Changes in subchondral bone turnover play a role in knee osteoarthritis (OA) pathogenesis and are a promising target for treatment. Yet, randomized clinical trials to date investigating the effectiveness of bisphosphonates in knee OA have found divergent results, with no superiority of these drugs over placebo in a recent meta-analysis. The aim of this study is to investigate the effect of bisphosphonates in specific knee OA subpopulations, based on possible distinct rates of subchondral bone turnover, to identify whether particular patient subgroups are more likely to benefit from this therapy than others. A systematic literature search will be conducted for randomized clinical trials comparing bisphosphonates with other control treatments in individuals with symptomatic knee osteoarthritis. Authors of original trials will be contacted to obtain individual patient data from each study.

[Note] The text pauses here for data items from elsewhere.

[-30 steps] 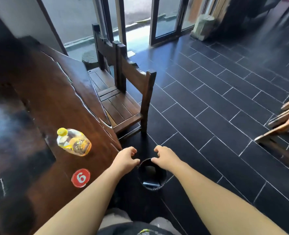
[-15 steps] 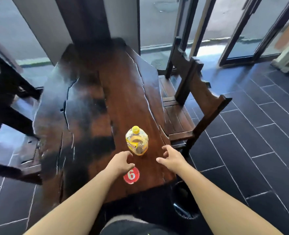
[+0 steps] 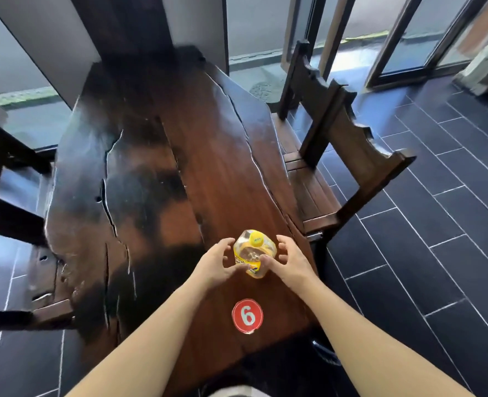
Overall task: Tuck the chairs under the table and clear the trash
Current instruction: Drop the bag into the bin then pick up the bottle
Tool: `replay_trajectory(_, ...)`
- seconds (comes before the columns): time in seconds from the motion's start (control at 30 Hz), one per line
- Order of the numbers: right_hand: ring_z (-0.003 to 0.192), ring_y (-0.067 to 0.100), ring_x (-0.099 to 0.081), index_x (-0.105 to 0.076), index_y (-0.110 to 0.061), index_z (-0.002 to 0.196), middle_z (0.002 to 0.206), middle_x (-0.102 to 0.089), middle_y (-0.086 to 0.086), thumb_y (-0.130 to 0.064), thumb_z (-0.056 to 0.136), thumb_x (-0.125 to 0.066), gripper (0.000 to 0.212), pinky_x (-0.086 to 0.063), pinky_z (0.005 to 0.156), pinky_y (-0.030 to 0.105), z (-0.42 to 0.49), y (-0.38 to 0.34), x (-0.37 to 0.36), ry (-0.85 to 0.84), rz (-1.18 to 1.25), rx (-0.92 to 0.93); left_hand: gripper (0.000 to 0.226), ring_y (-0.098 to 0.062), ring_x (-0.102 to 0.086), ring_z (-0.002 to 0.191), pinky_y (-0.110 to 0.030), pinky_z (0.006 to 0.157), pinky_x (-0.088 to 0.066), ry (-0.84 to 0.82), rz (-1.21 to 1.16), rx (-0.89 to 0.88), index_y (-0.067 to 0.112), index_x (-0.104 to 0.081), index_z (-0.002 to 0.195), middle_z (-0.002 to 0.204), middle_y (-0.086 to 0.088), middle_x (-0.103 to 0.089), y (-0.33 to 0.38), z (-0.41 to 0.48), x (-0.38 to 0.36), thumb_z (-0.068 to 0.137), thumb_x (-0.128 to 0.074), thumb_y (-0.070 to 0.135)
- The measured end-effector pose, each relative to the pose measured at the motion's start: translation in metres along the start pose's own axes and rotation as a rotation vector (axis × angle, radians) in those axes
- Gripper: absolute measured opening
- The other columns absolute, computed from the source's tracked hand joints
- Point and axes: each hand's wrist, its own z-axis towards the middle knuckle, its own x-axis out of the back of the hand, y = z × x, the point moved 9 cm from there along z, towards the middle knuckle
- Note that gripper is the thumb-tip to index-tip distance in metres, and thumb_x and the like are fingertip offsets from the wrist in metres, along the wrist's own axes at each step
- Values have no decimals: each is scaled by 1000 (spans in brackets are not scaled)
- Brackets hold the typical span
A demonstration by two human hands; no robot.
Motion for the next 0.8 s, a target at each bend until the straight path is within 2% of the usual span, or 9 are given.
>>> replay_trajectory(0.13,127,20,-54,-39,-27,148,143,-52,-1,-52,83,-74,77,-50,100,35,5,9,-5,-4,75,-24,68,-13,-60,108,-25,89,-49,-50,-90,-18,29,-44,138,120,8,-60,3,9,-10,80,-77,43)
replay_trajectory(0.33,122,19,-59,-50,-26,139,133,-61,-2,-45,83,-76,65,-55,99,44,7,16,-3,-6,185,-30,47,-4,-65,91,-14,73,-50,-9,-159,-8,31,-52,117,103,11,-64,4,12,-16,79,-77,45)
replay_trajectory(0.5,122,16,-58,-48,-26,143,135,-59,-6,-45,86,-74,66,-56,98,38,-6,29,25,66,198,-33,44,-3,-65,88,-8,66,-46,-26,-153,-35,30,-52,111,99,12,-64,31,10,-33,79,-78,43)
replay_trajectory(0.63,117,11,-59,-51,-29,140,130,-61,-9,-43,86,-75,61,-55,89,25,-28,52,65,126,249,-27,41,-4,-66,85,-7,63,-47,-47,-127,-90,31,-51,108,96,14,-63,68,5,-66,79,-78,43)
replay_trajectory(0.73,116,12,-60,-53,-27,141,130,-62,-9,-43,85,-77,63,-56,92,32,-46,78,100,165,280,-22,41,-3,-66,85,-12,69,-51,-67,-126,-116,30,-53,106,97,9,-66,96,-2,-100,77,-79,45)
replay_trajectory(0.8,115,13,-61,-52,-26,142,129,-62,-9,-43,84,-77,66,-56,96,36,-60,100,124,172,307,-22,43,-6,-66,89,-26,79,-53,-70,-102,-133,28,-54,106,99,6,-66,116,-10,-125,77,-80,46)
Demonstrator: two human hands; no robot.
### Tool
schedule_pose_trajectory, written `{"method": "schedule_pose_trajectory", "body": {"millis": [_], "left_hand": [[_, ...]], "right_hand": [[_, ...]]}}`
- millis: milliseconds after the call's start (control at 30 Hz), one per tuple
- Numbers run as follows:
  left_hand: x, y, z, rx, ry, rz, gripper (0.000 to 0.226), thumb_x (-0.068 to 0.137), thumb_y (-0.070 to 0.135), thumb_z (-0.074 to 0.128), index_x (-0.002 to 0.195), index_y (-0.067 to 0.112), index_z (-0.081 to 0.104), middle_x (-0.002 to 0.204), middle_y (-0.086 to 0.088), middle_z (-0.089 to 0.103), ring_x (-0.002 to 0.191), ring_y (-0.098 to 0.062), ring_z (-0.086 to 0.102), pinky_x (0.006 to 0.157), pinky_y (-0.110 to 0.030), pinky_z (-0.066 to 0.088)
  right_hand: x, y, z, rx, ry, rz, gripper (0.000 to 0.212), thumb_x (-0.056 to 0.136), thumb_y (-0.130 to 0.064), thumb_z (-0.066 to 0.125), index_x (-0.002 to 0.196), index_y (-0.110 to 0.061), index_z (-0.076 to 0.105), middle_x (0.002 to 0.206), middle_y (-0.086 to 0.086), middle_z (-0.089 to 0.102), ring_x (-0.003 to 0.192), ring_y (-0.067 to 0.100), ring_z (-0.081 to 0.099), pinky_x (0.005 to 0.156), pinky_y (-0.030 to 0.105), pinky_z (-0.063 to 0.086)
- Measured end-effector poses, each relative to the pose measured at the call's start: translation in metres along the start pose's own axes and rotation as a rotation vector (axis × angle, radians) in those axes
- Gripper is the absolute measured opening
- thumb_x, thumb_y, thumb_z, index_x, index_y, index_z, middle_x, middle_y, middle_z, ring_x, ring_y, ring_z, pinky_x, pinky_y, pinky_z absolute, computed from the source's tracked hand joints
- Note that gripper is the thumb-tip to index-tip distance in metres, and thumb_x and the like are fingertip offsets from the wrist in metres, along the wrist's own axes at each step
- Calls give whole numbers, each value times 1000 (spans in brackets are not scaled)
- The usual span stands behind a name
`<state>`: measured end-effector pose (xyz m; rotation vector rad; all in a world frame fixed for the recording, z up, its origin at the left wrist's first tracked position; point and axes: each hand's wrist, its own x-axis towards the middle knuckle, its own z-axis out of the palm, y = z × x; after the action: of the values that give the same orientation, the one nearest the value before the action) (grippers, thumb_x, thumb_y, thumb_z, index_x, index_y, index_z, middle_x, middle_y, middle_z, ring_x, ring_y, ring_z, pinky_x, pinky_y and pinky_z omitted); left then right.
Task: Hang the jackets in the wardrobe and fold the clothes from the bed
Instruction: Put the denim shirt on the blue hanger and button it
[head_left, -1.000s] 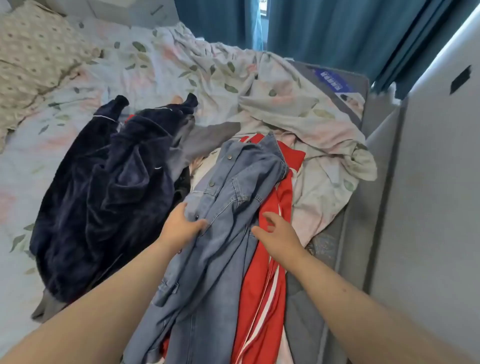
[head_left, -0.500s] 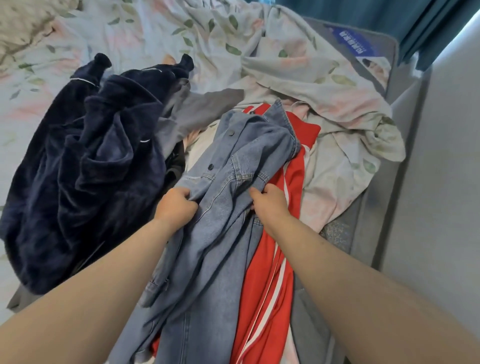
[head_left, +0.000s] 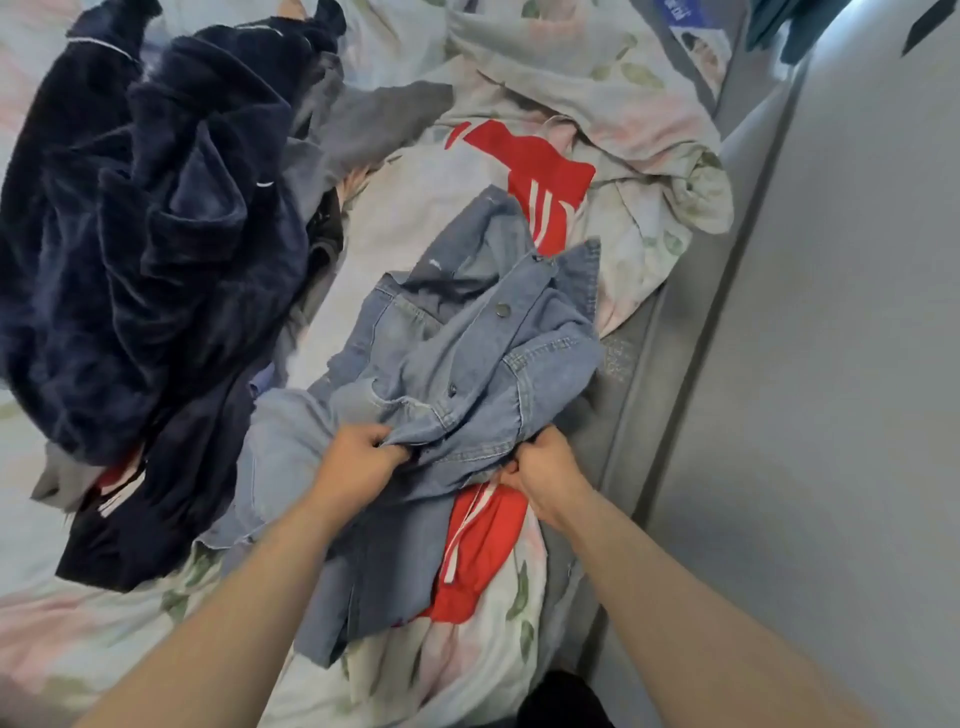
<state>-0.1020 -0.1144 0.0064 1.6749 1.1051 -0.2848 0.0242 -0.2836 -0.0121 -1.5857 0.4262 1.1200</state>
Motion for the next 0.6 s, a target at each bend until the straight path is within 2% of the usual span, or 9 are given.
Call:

The primary outcomes will include pain and radiographic minimum joint space width loss (mm) in the index knee. Outcomes will be grouped into three main time points of outcome assessment: short-term (≤3 months), intermediate-term (>3 months; ≤12 months); and long-term (>12 months). Potential treatment effect modifiers to be examined in the subgroup analyses include: gender, menopausal status, body mass index, radiographic disease stage, baseline knee pain severity, presence of bone marrow lesions on MRI, and baseline levels of systemic biochemical markers of bone turnover (serum and/or urinary). Regression models will be used adding an interaction term for each subgroup of interest to determine possible subgroup effects.
This is an ongoing project and the protocol is in preparation.